→ **Task to complete**
Go through the entries below and pick out every line with "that".

Record set Start Marker

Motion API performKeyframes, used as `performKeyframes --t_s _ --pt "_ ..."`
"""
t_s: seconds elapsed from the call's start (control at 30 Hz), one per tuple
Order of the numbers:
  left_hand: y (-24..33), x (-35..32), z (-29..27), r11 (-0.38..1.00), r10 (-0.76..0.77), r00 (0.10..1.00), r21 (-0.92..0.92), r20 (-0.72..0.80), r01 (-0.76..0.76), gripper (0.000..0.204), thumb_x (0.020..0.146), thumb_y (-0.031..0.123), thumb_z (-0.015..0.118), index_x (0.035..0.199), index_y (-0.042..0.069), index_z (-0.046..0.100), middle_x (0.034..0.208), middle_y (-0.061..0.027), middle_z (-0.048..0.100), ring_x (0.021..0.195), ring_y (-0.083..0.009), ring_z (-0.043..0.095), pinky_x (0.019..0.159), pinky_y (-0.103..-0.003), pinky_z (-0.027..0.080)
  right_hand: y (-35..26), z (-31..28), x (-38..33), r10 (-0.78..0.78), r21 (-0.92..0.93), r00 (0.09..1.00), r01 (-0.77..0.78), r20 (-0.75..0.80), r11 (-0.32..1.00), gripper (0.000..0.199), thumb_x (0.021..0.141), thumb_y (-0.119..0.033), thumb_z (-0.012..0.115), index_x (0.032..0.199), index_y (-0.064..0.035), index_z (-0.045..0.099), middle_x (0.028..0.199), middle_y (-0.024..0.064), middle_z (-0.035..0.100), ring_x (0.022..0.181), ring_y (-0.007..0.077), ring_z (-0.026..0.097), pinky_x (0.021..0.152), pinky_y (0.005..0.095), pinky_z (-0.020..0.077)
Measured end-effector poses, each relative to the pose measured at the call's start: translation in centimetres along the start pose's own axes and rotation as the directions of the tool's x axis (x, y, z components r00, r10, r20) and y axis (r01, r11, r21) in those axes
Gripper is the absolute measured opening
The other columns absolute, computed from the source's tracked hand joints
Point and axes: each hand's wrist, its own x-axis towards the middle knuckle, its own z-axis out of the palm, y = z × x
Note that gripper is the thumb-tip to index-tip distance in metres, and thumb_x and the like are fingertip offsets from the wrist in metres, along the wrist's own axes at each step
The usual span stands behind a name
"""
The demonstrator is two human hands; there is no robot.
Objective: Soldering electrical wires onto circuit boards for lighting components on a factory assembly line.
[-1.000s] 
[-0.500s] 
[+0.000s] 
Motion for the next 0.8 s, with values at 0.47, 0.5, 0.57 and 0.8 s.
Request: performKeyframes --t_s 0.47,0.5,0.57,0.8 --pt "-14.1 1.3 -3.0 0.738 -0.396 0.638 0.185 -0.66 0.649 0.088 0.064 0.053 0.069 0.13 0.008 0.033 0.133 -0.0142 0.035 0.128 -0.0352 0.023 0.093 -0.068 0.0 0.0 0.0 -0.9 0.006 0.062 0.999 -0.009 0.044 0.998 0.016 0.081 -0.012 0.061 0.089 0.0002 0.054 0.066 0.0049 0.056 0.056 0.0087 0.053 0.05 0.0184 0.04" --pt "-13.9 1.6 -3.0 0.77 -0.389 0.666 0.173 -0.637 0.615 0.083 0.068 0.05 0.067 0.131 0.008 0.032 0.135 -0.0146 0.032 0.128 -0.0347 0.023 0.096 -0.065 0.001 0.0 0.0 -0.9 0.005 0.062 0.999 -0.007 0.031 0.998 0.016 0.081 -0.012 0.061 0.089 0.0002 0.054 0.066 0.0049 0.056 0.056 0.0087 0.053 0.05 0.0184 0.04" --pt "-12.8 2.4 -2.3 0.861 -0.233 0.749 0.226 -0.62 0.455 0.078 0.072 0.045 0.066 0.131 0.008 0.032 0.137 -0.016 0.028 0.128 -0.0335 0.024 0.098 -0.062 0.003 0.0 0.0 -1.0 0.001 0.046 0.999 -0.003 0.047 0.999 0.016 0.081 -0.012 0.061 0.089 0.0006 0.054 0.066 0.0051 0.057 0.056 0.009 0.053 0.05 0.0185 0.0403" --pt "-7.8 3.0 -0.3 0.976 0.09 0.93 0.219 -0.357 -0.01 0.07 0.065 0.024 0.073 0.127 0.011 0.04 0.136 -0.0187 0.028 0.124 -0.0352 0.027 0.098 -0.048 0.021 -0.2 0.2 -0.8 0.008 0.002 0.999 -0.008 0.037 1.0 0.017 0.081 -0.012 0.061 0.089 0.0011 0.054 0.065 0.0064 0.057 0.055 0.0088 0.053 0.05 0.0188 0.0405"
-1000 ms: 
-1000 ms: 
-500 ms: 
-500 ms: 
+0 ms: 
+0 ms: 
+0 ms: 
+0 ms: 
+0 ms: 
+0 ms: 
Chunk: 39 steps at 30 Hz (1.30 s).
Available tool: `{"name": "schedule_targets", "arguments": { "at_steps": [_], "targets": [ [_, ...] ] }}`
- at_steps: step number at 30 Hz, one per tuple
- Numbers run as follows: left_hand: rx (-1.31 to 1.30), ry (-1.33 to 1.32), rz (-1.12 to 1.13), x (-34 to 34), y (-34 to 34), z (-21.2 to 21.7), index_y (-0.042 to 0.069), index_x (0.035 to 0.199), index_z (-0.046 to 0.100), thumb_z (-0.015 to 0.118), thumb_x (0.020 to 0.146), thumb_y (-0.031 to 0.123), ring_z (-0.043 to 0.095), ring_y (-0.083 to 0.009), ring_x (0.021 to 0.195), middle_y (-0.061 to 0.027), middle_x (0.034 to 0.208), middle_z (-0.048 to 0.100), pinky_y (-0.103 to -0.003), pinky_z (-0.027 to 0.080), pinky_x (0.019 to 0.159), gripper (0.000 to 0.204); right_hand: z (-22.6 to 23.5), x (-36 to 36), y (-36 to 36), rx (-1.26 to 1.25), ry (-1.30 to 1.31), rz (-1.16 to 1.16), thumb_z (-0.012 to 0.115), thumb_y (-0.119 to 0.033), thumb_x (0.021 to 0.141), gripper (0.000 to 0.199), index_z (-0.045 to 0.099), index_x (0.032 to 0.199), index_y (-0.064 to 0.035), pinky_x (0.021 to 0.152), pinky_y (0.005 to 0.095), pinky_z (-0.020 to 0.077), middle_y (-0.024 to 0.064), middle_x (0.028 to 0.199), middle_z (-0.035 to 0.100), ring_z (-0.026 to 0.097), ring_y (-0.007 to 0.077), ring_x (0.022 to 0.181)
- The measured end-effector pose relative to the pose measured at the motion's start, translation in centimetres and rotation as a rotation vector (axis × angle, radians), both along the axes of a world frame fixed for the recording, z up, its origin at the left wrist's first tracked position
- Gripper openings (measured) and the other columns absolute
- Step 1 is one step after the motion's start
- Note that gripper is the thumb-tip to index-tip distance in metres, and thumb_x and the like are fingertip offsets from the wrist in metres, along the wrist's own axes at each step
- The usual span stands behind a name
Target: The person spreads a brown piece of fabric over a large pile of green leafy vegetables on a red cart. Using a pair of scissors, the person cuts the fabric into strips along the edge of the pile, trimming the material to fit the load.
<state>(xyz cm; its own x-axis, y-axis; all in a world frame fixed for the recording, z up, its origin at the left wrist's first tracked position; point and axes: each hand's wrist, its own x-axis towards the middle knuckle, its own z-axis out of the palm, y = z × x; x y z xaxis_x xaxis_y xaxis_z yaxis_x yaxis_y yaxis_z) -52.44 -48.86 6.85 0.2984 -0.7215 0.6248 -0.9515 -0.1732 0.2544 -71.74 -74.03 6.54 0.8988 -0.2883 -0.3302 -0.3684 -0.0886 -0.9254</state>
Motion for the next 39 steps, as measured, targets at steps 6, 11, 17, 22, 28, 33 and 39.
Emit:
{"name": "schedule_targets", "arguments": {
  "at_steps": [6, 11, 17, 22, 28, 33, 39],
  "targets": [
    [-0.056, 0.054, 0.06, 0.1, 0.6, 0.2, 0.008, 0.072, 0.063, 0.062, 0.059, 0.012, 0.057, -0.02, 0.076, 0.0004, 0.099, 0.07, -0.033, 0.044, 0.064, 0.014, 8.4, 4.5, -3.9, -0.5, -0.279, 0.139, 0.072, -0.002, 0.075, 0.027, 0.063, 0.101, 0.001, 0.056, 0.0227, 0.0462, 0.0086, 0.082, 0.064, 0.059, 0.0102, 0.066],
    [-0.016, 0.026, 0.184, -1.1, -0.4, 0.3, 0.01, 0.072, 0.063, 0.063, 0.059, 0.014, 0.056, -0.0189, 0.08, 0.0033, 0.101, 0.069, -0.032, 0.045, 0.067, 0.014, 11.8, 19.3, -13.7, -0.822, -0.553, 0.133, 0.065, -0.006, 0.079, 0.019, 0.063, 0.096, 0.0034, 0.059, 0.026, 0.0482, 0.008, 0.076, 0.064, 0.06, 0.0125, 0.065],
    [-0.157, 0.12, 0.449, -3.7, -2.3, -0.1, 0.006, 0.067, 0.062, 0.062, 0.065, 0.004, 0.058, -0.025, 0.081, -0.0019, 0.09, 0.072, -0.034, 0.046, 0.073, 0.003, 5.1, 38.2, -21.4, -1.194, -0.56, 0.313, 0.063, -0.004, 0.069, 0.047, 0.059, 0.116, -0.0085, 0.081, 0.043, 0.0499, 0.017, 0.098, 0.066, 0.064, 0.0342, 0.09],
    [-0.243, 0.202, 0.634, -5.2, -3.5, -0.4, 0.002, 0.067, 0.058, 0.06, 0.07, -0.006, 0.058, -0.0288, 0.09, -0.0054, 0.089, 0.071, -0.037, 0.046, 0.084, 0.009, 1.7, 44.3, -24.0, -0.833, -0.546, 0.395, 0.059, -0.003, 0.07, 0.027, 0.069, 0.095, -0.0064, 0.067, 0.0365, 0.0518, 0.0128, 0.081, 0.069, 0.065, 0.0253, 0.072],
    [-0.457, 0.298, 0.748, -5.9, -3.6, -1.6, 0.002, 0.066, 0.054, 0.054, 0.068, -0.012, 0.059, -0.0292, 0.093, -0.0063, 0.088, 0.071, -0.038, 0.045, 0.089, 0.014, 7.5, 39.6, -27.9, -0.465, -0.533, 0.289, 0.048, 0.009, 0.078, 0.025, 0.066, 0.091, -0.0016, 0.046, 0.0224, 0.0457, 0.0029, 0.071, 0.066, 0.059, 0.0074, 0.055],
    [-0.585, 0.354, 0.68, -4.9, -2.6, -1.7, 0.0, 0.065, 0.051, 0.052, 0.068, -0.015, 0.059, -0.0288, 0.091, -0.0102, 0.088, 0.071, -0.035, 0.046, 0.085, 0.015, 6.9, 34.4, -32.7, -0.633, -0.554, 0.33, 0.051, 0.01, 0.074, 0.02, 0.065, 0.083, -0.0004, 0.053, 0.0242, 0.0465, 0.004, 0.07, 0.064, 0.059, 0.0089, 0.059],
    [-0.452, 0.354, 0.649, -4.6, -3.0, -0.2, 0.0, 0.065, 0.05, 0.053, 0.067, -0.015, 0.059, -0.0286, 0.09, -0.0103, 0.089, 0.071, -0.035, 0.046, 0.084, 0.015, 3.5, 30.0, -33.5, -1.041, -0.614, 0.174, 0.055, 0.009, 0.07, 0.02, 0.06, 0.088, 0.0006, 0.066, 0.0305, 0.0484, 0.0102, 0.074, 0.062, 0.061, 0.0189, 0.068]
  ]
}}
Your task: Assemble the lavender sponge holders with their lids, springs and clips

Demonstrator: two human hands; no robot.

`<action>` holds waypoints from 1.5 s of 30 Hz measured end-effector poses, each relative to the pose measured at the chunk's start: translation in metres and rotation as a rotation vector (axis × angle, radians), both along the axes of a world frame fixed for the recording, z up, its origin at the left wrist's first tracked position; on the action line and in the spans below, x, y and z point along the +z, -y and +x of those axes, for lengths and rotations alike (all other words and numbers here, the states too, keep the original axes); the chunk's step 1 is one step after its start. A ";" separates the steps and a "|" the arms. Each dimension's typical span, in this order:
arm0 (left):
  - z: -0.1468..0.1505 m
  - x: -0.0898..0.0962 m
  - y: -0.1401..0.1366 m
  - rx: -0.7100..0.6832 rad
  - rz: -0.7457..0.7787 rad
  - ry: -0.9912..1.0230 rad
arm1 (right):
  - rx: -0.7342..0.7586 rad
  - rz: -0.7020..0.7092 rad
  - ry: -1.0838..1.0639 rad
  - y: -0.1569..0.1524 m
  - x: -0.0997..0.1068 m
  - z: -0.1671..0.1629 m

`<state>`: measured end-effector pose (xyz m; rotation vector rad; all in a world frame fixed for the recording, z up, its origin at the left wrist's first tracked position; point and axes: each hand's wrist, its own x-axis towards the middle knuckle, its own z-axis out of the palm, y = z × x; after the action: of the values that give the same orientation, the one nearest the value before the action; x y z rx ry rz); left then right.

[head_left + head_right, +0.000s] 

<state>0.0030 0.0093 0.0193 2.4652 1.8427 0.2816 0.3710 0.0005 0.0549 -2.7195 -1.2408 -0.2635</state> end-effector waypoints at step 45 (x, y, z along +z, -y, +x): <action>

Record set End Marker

→ **Your solution**
Note that gripper is the thumb-tip to index-tip distance in metres, and thumb_x and the like are fingertip offsets from the wrist in metres, along the wrist's own axes at each step
- Note that gripper is the thumb-tip to index-tip distance in metres, and thumb_x and the like are fingertip offsets from the wrist in metres, along the wrist's own axes at each step
`<state>`: measured end-effector pose (xyz m; rotation vector rad; all in a world frame fixed for the recording, z up, its origin at the left wrist's first tracked position; point and axes: each hand's wrist, its own x-axis towards the middle knuckle, its own z-axis out of the palm, y = z × x; after the action: of the values that give the same orientation, the one nearest the value before the action; x y z rx ry rz); left then right.

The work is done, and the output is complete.